(RECORDS FOR THE TASK begins)

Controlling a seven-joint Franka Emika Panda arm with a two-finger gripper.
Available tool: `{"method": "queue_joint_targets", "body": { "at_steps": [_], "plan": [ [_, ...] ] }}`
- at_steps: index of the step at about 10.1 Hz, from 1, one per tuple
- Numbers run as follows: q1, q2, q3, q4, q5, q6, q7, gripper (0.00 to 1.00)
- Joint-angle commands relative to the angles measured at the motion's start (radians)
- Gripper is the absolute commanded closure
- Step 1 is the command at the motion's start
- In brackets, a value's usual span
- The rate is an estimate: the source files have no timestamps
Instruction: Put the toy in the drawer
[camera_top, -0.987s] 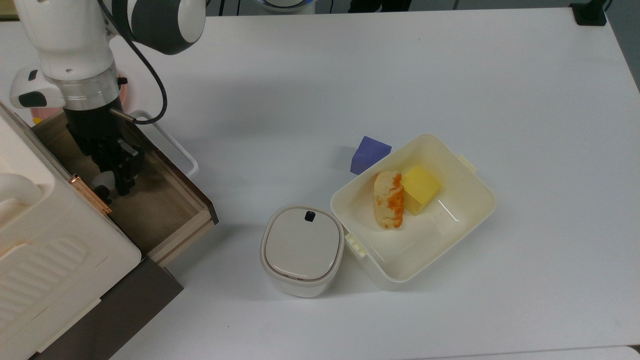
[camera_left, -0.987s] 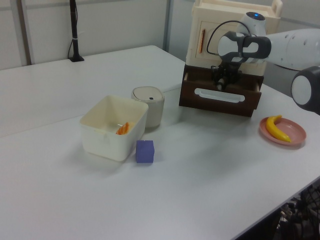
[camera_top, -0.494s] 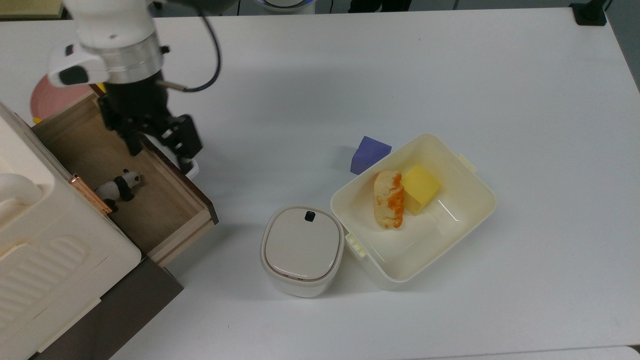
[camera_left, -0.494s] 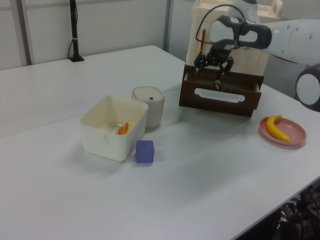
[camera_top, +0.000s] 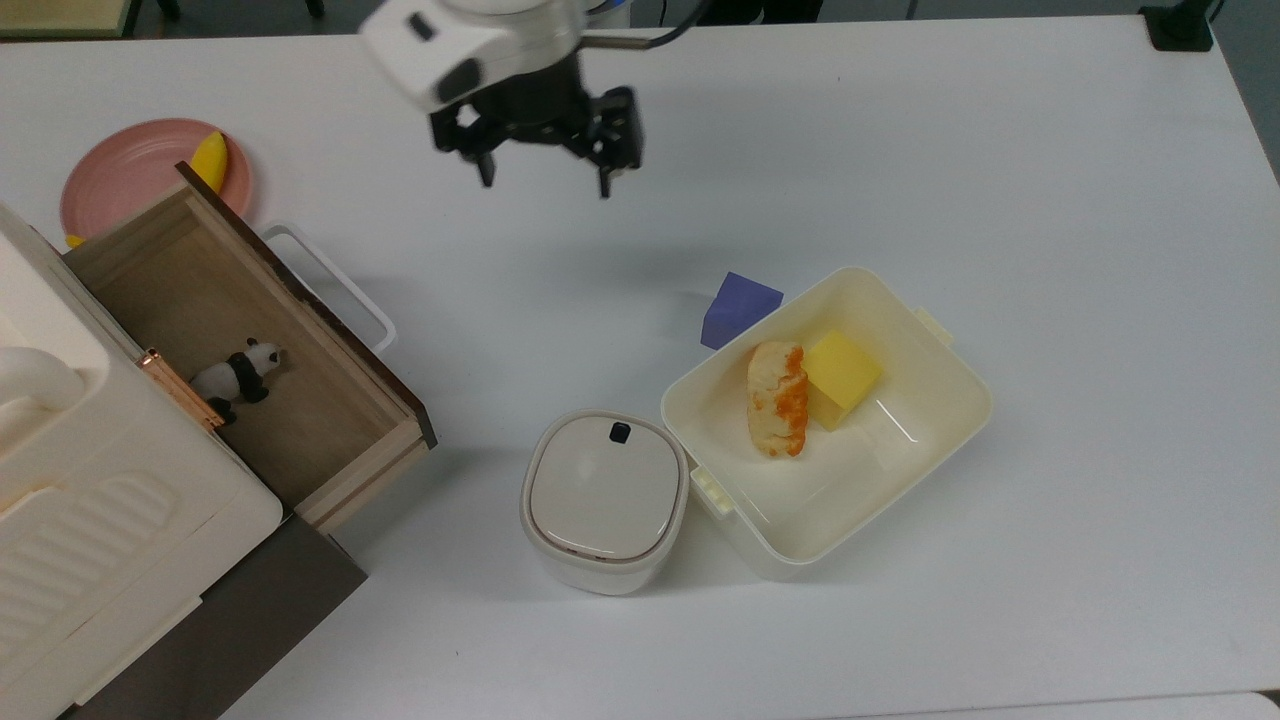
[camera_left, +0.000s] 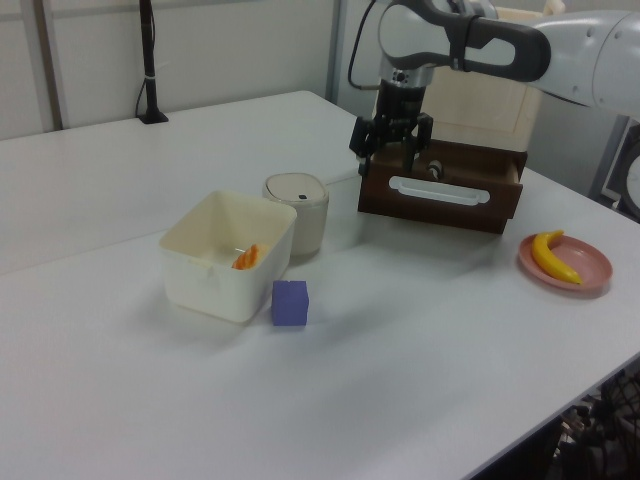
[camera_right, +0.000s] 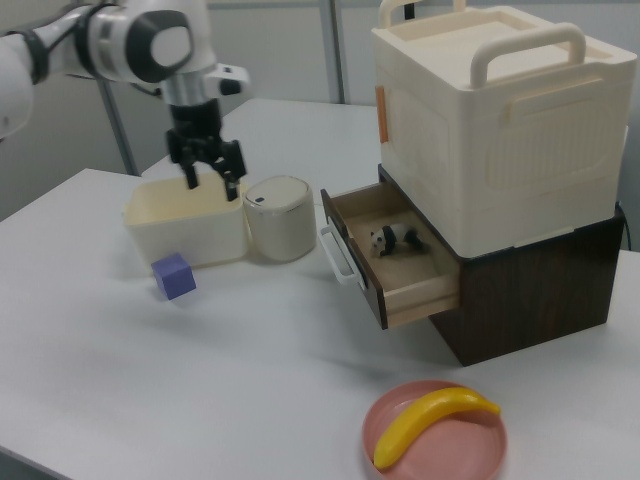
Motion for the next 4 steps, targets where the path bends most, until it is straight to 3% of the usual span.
{"method": "queue_joint_targets", "body": {
  "at_steps": [1, 4],
  "plan": [
    [-0.020, -0.134, 0.060, -0.157, -0.066, -0.030, -0.096, 0.00],
    [-0.033, -0.136, 0.055, -0.154, -0.060, -0.031, -0.086, 0.00]
  ]
}}
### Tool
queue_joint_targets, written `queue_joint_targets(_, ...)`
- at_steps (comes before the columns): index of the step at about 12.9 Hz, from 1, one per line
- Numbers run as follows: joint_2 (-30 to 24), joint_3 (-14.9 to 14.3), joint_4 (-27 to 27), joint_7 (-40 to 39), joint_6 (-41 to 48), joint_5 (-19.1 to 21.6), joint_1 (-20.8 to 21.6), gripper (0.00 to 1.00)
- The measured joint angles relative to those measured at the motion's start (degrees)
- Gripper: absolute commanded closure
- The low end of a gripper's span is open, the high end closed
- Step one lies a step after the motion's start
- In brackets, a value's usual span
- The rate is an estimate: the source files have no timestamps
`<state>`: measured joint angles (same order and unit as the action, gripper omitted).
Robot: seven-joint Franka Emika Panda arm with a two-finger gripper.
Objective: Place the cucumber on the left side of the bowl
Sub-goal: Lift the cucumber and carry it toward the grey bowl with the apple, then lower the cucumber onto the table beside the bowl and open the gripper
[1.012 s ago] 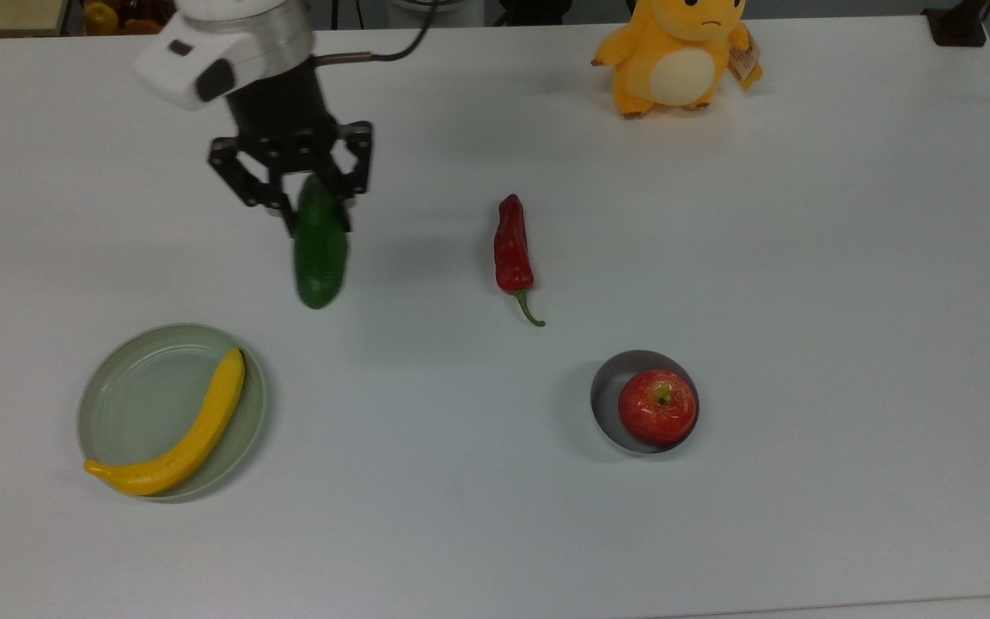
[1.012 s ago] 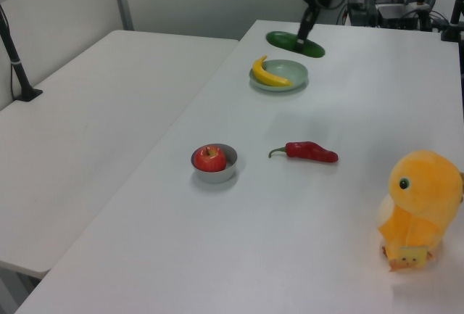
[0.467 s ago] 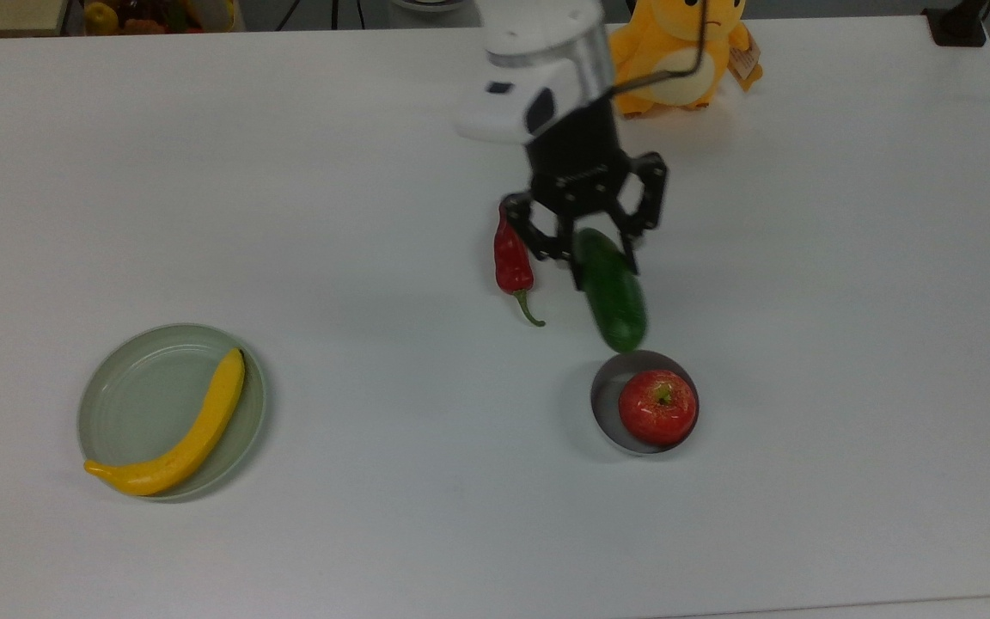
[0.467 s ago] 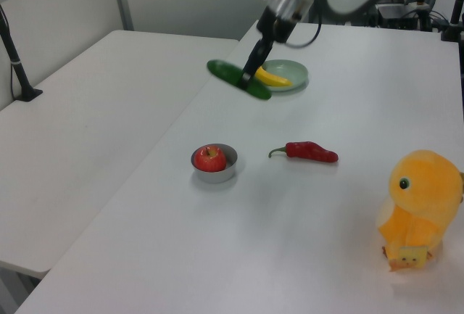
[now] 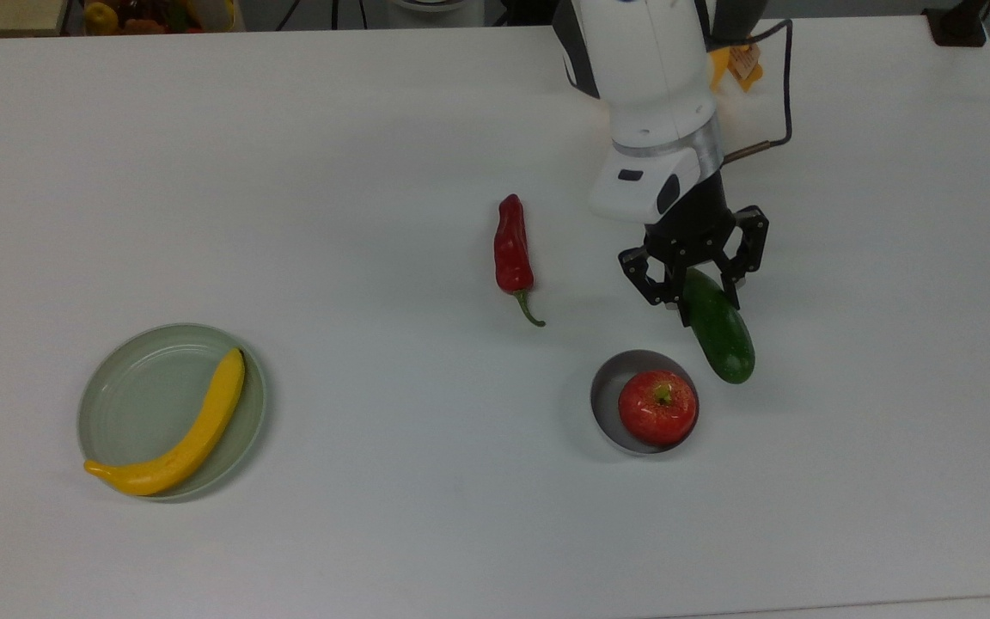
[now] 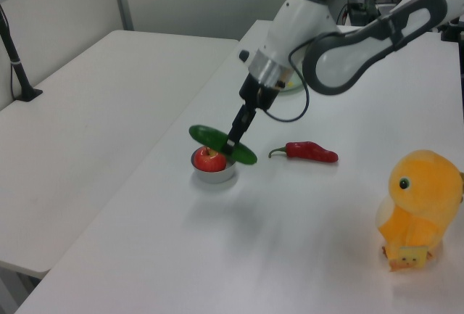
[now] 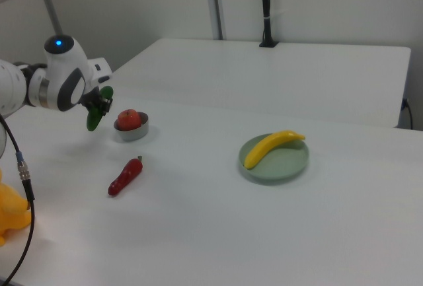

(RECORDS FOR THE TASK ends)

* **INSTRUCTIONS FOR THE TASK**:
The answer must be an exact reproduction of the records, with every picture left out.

* **SOLUTION**:
Controlling a seven-joint Franka Emika Panda arm with a two-finger gripper.
Available tool: `{"method": "queue_joint_targets", "body": { "at_steps": [_], "plan": [ [_, ...] ] }}`
- at_steps: index of the step at about 10.1 Hz, from 1, one per tuple
- Numbers run as follows: q1, q2, q3, q4, q5, q6, q7, gripper (0.00 to 1.00)
- Joint-angle commands relative to the angles measured at the motion's start (radians)
- Gripper is the absolute commanded closure
- Step 1 is the command at the motion's start
- In brackets, a value's usual span
- The rate is an estimate: the source files have no timestamps
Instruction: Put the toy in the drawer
[camera_top, -0.987s] 
[camera_left, -0.987s] 
[camera_top, -0.494s] 
[camera_left, -0.494s] 
[camera_top, +0.000s] 
[camera_left, +0.000s] 
[camera_right, +0.000s] 
Motion for the next 4 steps, targets where the path bends most, until it is straight to 3% of the usual span.
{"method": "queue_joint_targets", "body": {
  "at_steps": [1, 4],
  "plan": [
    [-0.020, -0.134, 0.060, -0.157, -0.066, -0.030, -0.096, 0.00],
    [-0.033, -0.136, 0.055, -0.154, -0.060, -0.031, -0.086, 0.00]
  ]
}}
### Tool
queue_joint_targets, written `queue_joint_targets(_, ...)`
- at_steps (comes before the columns): index of the step at about 12.9 Hz, from 1, one per line
- Numbers run as follows: joint_2 (-30 to 24), joint_3 (-14.9 to 14.3), joint_4 (-27 to 27), joint_7 (-40 to 39), joint_6 (-41 to 48), joint_5 (-19.1 to 21.6), joint_1 (-20.8 to 21.6), gripper (0.00 to 1.00)
- The measured joint angles relative to those measured at the motion's start (degrees)
- Gripper: absolute commanded closure
- The low end of a gripper's span is open, the high end closed
- Step one lies a step after the motion's start
- In brackets, a value's usual span
- The rate is an estimate: the source files have no timestamps
`<state>`: measured joint angles (same order and unit as the action, gripper omitted).
Robot: seven-joint Franka Emika Panda arm with a two-finger gripper.
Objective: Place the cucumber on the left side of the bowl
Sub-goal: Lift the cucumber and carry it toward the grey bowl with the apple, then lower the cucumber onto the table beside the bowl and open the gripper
[1.012 s ago] 
[1.012 s ago] 
[0.467 s ago] 
[0.467 s ago] 
[now] 
[now] 
[now] 

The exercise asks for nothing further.